Allah Rakhi (Samiya Mumtaz) and her daughter, Zainab (Saleha Aref), go on the run in Pakistani thriller

DUKHTAR (DAUGHTER) (دختر‎) (Afia Serena Nathaniel, 2014)
Cinema Village
22 East 12th St. between University Pl. & Fifth Ave.
October 9-15
212-924-3363
www.dukhtarthefilm.com
www.cinemavillage.com

Afia Serena Nathaniel’s Dukhtar is an important film in many ways, but it’s too bad it isn’t just a little bit better.
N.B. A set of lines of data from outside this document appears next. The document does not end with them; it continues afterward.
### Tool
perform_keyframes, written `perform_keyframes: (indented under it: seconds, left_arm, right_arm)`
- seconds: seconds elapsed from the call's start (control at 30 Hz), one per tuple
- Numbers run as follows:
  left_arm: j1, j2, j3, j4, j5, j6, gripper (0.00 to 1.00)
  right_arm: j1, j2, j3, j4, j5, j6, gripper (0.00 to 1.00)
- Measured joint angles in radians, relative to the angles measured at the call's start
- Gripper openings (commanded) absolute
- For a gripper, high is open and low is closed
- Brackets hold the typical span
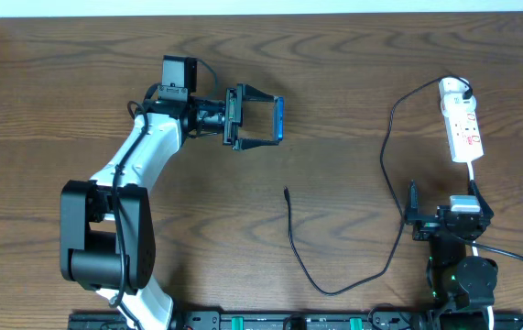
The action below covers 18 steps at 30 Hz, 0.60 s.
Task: Plug charger to phone and switch on socket
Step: 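Hold the phone raised and rotate it toward the right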
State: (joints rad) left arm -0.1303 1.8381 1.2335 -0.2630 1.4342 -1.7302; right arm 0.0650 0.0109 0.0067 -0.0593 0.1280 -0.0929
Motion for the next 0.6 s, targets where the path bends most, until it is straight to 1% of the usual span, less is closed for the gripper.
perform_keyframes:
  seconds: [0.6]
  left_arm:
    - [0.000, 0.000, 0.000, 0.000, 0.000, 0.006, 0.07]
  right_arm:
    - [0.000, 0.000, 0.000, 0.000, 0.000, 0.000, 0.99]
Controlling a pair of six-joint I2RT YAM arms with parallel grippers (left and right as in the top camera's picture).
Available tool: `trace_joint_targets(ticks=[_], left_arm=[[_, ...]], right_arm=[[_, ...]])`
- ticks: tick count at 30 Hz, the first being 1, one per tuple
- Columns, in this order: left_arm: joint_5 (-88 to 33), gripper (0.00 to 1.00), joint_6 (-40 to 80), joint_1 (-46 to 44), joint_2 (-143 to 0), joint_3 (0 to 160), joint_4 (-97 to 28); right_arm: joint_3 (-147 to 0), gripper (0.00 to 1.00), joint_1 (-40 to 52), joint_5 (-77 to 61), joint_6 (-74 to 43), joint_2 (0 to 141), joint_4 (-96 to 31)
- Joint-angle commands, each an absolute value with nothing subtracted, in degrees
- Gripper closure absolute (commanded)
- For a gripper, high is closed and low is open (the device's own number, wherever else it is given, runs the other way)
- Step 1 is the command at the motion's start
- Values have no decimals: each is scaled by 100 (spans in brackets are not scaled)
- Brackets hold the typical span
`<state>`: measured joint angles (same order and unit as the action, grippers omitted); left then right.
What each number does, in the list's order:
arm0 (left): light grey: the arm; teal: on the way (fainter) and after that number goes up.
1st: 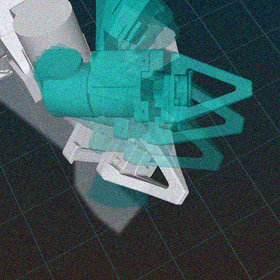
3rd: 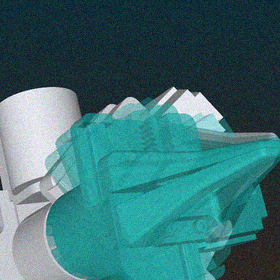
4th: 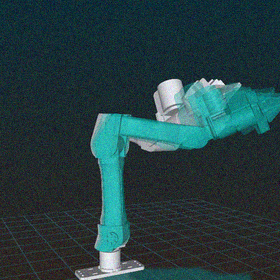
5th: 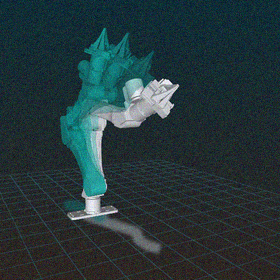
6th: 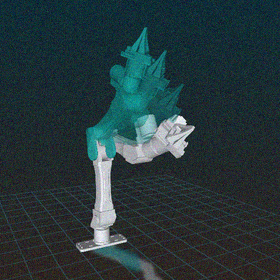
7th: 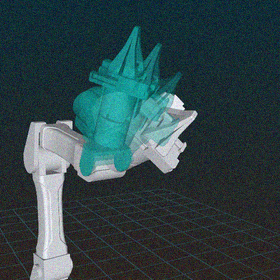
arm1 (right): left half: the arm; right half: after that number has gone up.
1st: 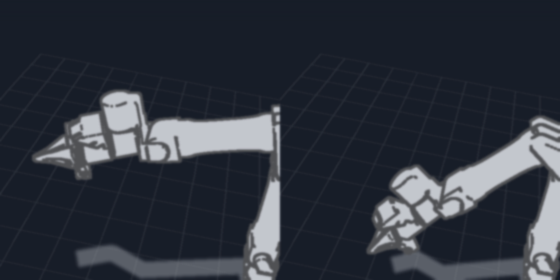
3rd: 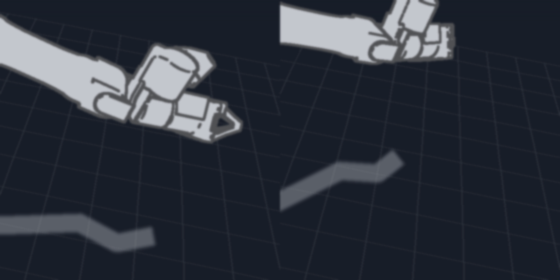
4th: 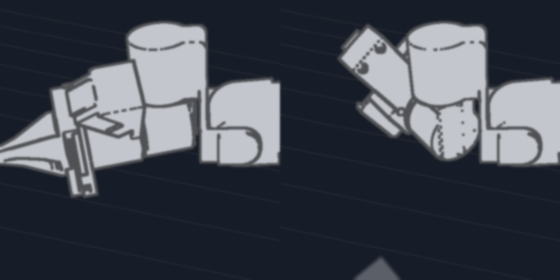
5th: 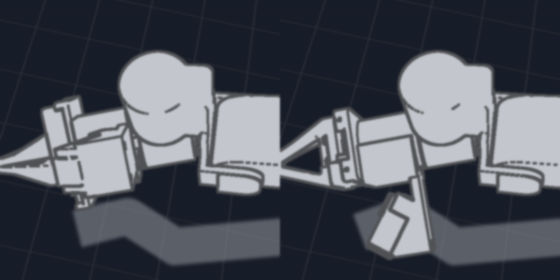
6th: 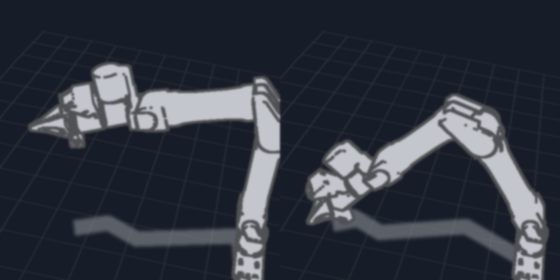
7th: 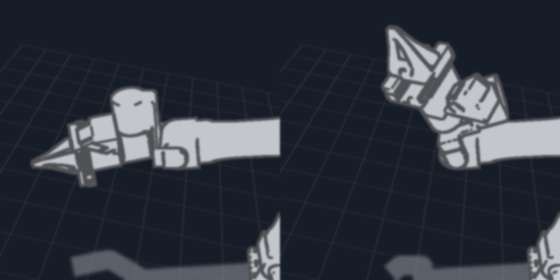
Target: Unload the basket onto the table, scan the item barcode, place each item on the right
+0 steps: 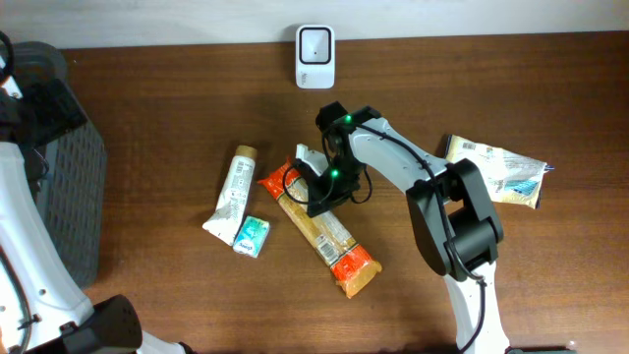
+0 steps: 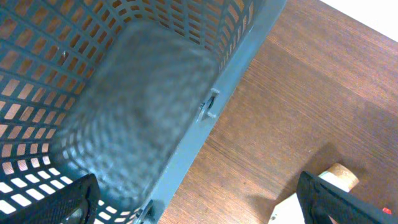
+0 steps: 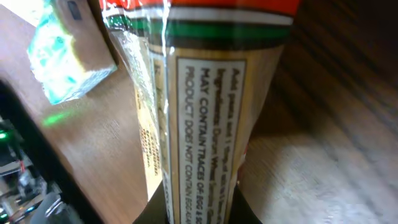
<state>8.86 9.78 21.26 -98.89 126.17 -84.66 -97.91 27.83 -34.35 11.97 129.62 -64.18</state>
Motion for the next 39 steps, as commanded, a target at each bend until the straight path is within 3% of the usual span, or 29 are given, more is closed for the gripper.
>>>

A hit at festivals around the world and Pakistan’s submission for the Academy Awards, the Pakistan-U.S. coproduction deals with the very serious topic of women’s freedom. In modern-day Pakistan, two local tribal leaders, Daulat Khan (Asif Khan) and Tor Gul (Abdullah Jaan), are trying to end a generations-old Hatfield and McCoys-like battle. The elderly Tor Gul offers peace in exchange for Daulat Khan’s ten-year-old daughter, Zainab (Saleha Aref); he’ll take her as a wife, and the feud will end. But Daulat Khan’s own wife, Allah Rakhi (Samiya Mumtaz), who herself was forced to marry at the age of fifteen, decides that she does not want her daughter to live like that, so she and Zainab head out on the run, trying to escape the young girl’s fate. They are chased by Tor Gul’s vicious enforcer, Ghorzang Khan (Adnan Shah Tipu), as well as Daulat Khan’s brother, Shehbaz Khan (Ajab Gul), who is in love with Allah Rakhi. They hitch a ride with Sohail (Mohib Mirza) in his fabulously decorated truck, but Sohail soon realizes he is in deeper than he ever wanted to be as well. Inspired by a true story, Dukhtar features beautiful cinematography by Armughan Hassan and Najaf Bilgrami, showing off the lovely vast desert and mountain landscapes of Gilgit-Baltistan in northern Pakistan, and television veteran Mumtaz is riveting as a strong yet vulnerable woman who wants to change long-held traditions, to be a person rather than a thing, but the narrative feels choppy and too direct, telegraphing its themes, and the plot makes too many jumps and has too many holes. In her feature debut, writer, director, producer, and coeditor Afia has a gripping story to tell, but its power is muted by the more melodramatic aspects of this feminist road-trip thriller, which nonetheless has very touching and powerful moments.